# WHAT IS REQUIRED
Repeat the listing below exactly as given.

# DATASET EXTRACT
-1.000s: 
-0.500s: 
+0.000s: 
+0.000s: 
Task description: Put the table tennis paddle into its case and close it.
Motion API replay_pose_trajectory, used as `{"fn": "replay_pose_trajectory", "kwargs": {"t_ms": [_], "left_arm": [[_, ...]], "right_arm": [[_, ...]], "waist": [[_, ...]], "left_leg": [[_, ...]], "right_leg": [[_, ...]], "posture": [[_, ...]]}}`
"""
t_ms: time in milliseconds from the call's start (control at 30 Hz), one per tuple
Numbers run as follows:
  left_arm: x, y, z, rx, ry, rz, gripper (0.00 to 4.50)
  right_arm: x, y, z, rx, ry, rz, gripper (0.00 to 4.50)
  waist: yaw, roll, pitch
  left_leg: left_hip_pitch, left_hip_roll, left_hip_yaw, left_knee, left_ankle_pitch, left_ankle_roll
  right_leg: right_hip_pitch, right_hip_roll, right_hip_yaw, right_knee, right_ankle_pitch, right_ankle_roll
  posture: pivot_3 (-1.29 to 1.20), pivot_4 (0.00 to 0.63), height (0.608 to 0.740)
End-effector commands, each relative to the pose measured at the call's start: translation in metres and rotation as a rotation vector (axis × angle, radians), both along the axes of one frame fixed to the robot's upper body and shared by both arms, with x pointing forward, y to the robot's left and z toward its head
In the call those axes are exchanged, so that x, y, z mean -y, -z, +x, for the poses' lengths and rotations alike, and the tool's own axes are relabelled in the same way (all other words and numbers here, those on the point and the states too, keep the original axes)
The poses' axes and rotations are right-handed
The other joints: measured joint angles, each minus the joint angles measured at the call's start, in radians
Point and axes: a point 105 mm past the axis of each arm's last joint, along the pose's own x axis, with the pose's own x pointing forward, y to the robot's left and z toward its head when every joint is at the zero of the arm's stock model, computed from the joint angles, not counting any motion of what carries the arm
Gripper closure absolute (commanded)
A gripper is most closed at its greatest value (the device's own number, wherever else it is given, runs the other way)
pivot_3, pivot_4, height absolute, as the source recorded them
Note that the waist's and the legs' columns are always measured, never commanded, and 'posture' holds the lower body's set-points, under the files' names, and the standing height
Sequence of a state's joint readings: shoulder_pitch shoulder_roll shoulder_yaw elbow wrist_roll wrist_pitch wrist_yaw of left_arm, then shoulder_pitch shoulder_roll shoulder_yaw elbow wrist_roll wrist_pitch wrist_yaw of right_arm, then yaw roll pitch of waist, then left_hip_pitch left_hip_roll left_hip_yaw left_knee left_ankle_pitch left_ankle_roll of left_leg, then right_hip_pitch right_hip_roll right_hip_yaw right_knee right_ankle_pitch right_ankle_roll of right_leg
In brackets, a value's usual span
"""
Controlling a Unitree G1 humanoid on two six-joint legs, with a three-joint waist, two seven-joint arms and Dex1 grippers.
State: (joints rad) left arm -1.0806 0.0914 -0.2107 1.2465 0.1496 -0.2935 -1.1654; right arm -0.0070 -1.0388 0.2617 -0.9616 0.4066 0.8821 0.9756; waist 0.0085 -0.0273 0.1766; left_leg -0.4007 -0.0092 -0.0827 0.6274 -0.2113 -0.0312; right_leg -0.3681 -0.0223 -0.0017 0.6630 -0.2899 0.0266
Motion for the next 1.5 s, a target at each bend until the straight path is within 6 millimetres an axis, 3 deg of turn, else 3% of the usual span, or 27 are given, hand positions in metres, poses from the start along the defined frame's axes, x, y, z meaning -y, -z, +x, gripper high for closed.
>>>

# RESPONSE TO THE TASK
-1.000s: 
-0.500s: 
+0.000s: 
+0.000s: 
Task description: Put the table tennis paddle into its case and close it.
Motion API replay_pose_trajectory, used as `{"fn": "replay_pose_trajectory", "kwargs": {"t_ms": [_], "left_arm": [[_, ...]], "right_arm": [[_, ...]], "waist": [[_, ...]], "left_leg": [[_, ...]], "right_leg": [[_, ...]], "posture": [[_, ...]]}}`
"""
t_ms: time in milliseconds from the call's start (control at 30 Hz), one per tuple
Numbers run as follows:
  left_arm: x, y, z, rx, ry, rz, gripper (0.00 to 4.50)
  right_arm: x, y, z, rx, ry, rz, gripper (0.00 to 4.50)
  waist: yaw, roll, pitch
  left_leg: left_hip_pitch, left_hip_roll, left_hip_yaw, left_knee, left_ankle_pitch, left_ankle_roll
  right_leg: right_hip_pitch, right_hip_roll, right_hip_yaw, right_knee, right_ankle_pitch, right_ankle_roll
  posture: pivot_3 (-1.29 to 1.20), pivot_4 (0.00 to 0.63), height (0.608 to 0.740)
End-effector commands, each relative to the pose measured at the call's start: translation in metres and rotation as a rotation vector (axis × angle, radians), both along the axes of one frame fixed to the robot's upper body and shared by both arms, with x pointing forward, y to the robot's left and z toward its head
In the call those axes are exchanged, so that x, y, z mean -y, -z, +x, for the poses' lengths and rotations alike, and the tool's own axes are relabelled in the same way (all other words and numbers here, those on the point and the states too, keep the original axes)
The poses' axes and rotations are right-handed
The other joints: measured joint angles, each minus the joint angles measured at the call's start, in radians
Point and axes: a point 105 mm past the axis of each arm's last joint, along the pose's own x axis, with the pose's own x pointing forward, y to the robot's left and z toward its head when every joint is at the zero of the arm's stock model, computed from the joint angles, not counting any motion of what carries the arm
Gripper closure absolute (commanded)
A gripper is most closed at its greatest value (the device's own number, wherever else it is given, runs the other way)
pivot_3, pivot_4, height absolute, as the source recorded them
Note that the waist's and the legs' columns are always measured, never commanded, and 'posture' holds the lower body's set-points, under the files' names, and the standing height
Sequence of a state's joint readings: shoulder_pitch shoulder_roll shoulder_yaw elbow wrist_roll wrist_pitch wrist_yaw of left_arm, then shoulder_pitch shoulder_roll shoulder_yaw elbow wrist_roll wrist_pitch wrist_yaw of right_arm, then yaw roll pitch of waist, then left_hip_pitch left_hip_roll left_hip_yaw left_knee left_ankle_pitch left_ankle_roll of left_leg, then right_hip_pitch right_hip_roll right_hip_yaw right_knee right_ankle_pitch right_ankle_roll of right_leg
In brackets, a value's usual span
"""
Controlling a Unitree G1 humanoid on two six-joint legs, with a three-joint waist, two seven-joint arms and Dex1 grippers.
State: (joints rad) left arm -1.0806 0.0914 -0.2107 1.2465 0.1496 -0.2935 -1.1654; right arm -0.0070 -1.0388 0.2617 -0.9616 0.4066 0.8821 0.9756; waist 0.0085 -0.0273 0.1766; left_leg -0.4007 -0.0092 -0.0827 0.6274 -0.2113 -0.0312; right_leg -0.3681 -0.0223 -0.0017 0.6630 -0.2899 0.0266
Motion for the next 1.5 s, a target at each bend until the straight path is within 6 millimetres an axis, 3 deg of turn, else 3% of the usual span, or 27 are given, hand positions in metres, poses from the start along the defined frame's axes, x, y, z meaning -y, -z, +x, gripper high for closed.
>>>

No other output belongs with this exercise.